▸ The task
Pull every line containing "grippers" out of the listing below.
** Given material follows **
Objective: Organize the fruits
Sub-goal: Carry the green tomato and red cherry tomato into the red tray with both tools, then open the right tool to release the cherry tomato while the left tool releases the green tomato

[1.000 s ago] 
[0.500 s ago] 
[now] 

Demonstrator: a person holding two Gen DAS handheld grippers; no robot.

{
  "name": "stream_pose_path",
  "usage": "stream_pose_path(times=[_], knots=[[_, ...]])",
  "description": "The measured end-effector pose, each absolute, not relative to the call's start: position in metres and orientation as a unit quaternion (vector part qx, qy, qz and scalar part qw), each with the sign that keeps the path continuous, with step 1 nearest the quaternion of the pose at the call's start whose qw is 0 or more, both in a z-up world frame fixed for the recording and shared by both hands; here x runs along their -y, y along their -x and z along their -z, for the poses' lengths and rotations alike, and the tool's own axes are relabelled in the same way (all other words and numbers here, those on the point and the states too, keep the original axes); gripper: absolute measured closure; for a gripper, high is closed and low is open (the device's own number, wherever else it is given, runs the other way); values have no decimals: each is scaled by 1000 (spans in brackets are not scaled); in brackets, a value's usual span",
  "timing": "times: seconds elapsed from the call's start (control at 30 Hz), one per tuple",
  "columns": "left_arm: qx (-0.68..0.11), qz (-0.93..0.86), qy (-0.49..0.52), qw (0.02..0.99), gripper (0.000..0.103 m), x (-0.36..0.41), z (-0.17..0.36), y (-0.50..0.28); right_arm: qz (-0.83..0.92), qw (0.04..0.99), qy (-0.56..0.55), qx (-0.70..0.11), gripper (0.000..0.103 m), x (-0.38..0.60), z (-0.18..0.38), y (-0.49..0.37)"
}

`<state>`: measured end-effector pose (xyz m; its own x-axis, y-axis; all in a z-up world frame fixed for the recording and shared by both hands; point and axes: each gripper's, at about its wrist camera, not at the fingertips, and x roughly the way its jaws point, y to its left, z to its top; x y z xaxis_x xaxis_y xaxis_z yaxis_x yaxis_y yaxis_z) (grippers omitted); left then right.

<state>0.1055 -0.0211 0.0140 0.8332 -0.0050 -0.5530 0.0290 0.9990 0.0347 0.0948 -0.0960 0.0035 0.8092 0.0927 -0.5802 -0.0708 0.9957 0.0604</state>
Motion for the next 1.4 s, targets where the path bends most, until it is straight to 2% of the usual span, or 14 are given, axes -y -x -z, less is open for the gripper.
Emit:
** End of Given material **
▸ Exercise output
Demonstrator: a person holding two Gen DAS handheld grippers; no robot.
`<state>`: measured end-effector pose (xyz m; its own x-axis, y-axis; all in a z-up world frame fixed for the recording and shared by both hands; point and axes: each gripper's, at about its wrist camera, not at the fingertips, and x roughly the way its jaws point, y to its left, z to its top; x y z xaxis_x xaxis_y xaxis_z yaxis_x yaxis_y yaxis_z) (grippers omitted); left then right.

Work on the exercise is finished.